### Exercise instructions
Copy exactly the lines of the material below that run from the one containing "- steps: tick" through the one containing "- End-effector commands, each". Copy no other lines.

### Supplied information
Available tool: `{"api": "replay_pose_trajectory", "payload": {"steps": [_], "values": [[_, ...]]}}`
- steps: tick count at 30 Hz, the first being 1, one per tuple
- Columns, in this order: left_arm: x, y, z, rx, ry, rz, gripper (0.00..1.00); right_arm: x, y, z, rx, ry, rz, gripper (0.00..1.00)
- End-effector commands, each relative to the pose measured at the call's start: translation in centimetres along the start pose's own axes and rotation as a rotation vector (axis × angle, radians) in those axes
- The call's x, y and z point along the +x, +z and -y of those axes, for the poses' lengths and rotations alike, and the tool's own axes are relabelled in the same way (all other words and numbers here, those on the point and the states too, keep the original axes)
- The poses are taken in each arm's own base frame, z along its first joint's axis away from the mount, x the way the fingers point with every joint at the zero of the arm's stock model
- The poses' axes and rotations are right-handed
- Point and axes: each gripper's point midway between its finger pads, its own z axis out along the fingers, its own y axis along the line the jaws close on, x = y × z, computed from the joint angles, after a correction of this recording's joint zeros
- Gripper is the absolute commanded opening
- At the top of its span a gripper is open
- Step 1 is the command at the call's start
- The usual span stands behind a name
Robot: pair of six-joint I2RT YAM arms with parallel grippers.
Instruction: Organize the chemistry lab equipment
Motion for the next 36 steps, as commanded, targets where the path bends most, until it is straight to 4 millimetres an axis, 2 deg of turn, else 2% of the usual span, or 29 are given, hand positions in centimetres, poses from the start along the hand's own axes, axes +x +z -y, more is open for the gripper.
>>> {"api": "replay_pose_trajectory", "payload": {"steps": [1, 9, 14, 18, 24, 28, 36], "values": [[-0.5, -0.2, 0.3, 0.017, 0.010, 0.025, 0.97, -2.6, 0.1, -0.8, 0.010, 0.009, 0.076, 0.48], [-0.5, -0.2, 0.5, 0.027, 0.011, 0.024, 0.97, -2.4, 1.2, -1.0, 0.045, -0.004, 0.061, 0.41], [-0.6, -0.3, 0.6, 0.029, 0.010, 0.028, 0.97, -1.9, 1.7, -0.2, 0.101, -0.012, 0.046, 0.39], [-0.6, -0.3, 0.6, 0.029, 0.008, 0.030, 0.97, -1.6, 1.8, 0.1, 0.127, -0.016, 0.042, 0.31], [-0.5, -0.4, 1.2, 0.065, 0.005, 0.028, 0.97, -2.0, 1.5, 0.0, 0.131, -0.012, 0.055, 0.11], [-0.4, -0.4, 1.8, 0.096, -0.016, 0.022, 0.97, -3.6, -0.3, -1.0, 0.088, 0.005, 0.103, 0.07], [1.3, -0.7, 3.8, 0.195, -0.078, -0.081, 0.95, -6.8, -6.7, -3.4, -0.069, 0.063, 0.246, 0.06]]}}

### Exercise solution
- steps: tick count at 30 Hz, the first being 1, one per tuple
- Columns, in this order: left_arm: x, y, z, rx, ry, rz, gripper (0.00..1.00); right_arm: x, y, z, rx, ry, rz, gripper (0.00..1.00)
- End-effector commands, each relative to the pose measured at the call's start: translation in centimetres along the start pose's own axes and rotation as a rotation vector (axis × angle, radians) in those axes

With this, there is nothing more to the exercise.